The above table describes the general structure of GPUNet, which consists of 8 stages, and we search for the configurations of each stage. The layers within a stage share the same configurations. The first two stages are to search for the head configurations using convolutions. Inspired by EfficientNet-V2, the 2 and 3 stages use Fused Inverted Residual Blocks(IRB); however, we observed the increasing latency after replacing the rest IRB with Fused-IRB. Therefore, from stages 4 to 7, we use IRB as the primary layer. The column #Layers shows the range of #Layers in the stage, for example, [3, 10] at stage 4 means that the stage can have three to 10 IRBs, and the column filters shows the range of filters for the layers in the stage. We also tuned the expansion ratio, activation types, kernel sizes, and the Squeeze Excitation(SE) layer inside the IRB/Fused-IRB. Finally, the dimensions of the input image increased from 224 to 512 at step 32.

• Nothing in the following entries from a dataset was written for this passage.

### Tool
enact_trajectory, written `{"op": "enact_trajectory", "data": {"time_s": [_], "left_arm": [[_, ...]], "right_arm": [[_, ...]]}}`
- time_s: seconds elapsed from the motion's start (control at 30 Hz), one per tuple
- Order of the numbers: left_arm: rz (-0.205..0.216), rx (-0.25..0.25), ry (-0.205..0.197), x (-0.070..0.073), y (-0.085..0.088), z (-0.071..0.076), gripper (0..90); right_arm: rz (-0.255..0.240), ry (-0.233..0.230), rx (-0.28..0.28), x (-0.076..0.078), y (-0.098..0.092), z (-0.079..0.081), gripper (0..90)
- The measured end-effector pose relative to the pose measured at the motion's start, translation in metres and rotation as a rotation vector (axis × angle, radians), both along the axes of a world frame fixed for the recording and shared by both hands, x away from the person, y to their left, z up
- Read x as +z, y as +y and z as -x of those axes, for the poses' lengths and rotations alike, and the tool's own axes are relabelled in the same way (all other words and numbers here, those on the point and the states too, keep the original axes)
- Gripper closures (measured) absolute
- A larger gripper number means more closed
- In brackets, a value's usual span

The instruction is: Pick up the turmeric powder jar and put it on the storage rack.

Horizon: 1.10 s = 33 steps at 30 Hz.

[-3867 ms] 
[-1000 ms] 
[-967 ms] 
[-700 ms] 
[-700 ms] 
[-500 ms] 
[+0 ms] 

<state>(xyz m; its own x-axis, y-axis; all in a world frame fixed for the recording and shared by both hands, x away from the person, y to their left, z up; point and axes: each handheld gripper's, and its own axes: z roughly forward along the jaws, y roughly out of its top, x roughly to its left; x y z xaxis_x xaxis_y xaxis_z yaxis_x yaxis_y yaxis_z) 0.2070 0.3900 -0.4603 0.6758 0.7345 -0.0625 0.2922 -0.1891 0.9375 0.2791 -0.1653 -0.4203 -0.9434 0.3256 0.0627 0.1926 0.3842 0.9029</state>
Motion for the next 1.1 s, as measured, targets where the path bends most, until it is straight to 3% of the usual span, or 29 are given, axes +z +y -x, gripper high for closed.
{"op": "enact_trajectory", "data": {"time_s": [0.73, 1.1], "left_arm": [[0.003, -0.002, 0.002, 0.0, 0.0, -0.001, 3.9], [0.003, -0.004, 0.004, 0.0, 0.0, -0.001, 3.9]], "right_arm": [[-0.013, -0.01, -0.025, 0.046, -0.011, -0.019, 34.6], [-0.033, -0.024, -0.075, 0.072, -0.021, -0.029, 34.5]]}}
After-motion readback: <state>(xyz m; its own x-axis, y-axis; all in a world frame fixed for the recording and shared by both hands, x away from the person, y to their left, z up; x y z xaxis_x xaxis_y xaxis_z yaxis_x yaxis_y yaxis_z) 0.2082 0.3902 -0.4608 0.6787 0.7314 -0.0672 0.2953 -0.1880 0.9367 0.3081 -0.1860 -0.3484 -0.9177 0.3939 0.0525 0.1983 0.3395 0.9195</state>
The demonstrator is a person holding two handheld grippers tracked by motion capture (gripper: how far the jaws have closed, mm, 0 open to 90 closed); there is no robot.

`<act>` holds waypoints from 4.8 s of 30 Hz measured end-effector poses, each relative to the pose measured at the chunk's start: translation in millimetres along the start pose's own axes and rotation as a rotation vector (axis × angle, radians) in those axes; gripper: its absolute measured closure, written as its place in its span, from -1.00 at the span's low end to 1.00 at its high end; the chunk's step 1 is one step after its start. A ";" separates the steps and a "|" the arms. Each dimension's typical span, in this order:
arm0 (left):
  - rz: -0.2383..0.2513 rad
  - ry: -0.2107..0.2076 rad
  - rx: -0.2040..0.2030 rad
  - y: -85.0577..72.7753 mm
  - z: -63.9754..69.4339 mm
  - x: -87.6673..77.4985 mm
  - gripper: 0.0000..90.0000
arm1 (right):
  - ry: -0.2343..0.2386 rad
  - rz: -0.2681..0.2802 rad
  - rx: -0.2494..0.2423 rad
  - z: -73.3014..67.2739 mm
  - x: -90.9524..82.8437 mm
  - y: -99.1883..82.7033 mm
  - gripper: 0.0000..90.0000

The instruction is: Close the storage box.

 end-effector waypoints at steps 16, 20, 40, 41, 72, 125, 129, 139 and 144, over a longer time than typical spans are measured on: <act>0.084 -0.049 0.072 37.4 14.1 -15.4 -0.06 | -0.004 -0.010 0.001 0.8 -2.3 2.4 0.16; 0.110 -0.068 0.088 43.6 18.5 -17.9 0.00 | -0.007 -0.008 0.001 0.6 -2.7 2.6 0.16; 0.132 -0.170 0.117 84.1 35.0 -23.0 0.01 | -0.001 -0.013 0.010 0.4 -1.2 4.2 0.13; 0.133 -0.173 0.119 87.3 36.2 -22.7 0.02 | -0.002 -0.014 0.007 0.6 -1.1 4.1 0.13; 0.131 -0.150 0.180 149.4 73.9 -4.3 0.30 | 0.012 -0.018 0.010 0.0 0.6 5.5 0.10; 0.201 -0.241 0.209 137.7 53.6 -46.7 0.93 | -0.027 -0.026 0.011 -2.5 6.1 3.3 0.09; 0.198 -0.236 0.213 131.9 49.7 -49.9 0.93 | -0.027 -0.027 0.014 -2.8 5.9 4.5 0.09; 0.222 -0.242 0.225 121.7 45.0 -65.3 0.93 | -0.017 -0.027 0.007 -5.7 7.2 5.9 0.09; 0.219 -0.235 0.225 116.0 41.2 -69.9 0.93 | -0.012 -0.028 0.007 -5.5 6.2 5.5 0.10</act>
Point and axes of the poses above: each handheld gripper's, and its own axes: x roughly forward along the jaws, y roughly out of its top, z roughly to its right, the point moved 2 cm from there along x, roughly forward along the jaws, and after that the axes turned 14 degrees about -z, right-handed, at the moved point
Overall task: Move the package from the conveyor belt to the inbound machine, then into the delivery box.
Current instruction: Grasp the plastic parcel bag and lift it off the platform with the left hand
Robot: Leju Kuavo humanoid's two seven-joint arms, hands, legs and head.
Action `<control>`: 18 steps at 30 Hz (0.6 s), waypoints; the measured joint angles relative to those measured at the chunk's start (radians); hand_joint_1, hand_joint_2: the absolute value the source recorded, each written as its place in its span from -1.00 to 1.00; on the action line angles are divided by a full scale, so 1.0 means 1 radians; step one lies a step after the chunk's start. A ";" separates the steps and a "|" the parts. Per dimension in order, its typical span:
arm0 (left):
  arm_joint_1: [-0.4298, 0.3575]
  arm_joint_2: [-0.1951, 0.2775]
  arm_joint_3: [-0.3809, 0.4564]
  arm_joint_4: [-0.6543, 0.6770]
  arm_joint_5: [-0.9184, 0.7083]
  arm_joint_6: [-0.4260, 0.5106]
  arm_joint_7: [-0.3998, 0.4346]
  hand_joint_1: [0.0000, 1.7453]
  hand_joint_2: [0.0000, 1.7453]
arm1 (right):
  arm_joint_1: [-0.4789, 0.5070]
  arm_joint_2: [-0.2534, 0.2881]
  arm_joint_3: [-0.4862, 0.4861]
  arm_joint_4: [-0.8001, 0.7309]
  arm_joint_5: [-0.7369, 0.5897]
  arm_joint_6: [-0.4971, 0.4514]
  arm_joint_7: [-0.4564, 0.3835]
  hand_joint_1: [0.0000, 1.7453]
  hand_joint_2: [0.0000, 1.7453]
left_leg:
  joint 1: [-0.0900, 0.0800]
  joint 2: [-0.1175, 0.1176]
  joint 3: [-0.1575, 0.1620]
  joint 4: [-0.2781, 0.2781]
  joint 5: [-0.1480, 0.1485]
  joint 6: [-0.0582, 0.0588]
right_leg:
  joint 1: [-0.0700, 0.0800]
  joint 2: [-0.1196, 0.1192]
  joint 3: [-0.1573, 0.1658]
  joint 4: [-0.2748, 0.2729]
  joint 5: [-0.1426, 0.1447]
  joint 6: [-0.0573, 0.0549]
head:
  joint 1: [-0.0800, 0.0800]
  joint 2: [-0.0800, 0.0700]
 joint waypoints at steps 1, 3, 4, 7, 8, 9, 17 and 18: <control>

GPUNet has provided seven specific model architectures at different latencies. You can easily query the architecture details from the JSON formatted model (for example, those in The following figure describes GPUNet-0, GPUNet-1, and GPUNet-2 in the paper. Note that only the first IRB's stride is two and the stride of the rest IRBs is 1 in stages 2, 3, 4, and 6.

Default configuration

  • Training features:
    • Customize the training pipeline in Timm to support the distillation.
      • Here provides an example of training hyper-parameters with distillation.
    • All the features in Timm, including
      • Random data augmentation, mean = 9, std = 0.5.
      • Exponential Moving Average (EMA).
      • Rmsproptf optimizer.
      • Multi-GPU training.
      • Automatic mixed precision (AMP).
      • GPUNet can be further improved with other training hacks such as Mixup or drop path regularization. More hacks are available at Timm.
    • The exact training hyper-parameters to reproduce the GPUNet results can be found here.
  • Inference features:
    • Test the accuracy of pre-trained GPUNet.
    • Save GPUNet to the ONNX files for the latency benchmarking.

Feature support matrix

This model supports the following features:

Feature GPUNet
Multi-GPU training
Automatic mixed precision (AMP)


Multi-GPU training: we re-use the same training pipeline from Timm to train GPUNet. Timm has adopted NCCL to optimize the multi-GPU training efficiency.

Automatic Mixed Precision (AMP): mixed precision is the combined use of different numerical precisions in a computational method. Mixed precision training offers significant computational speed-up by performing operations in half-precision format while storing minimal information in single-precision to retain as much information as possible in critical parts of the network.

Timm supports AMP by default and only requires the '--amp' flag to enable the AMP training.

Distillation: originally introduced in Hinton's seminal paper, knowledge distillation uses a larger and better teacher network to supervise the training of a student network in addition to the ground truth. Generally the final accuracy of a student network is better than the training without a teacher; for example, ~+2% on ImageNet.

We customized Timm to support the distillation. The teacher model can be any model supported by Timm. We demonstrate the usage of distillation in Training with distillation.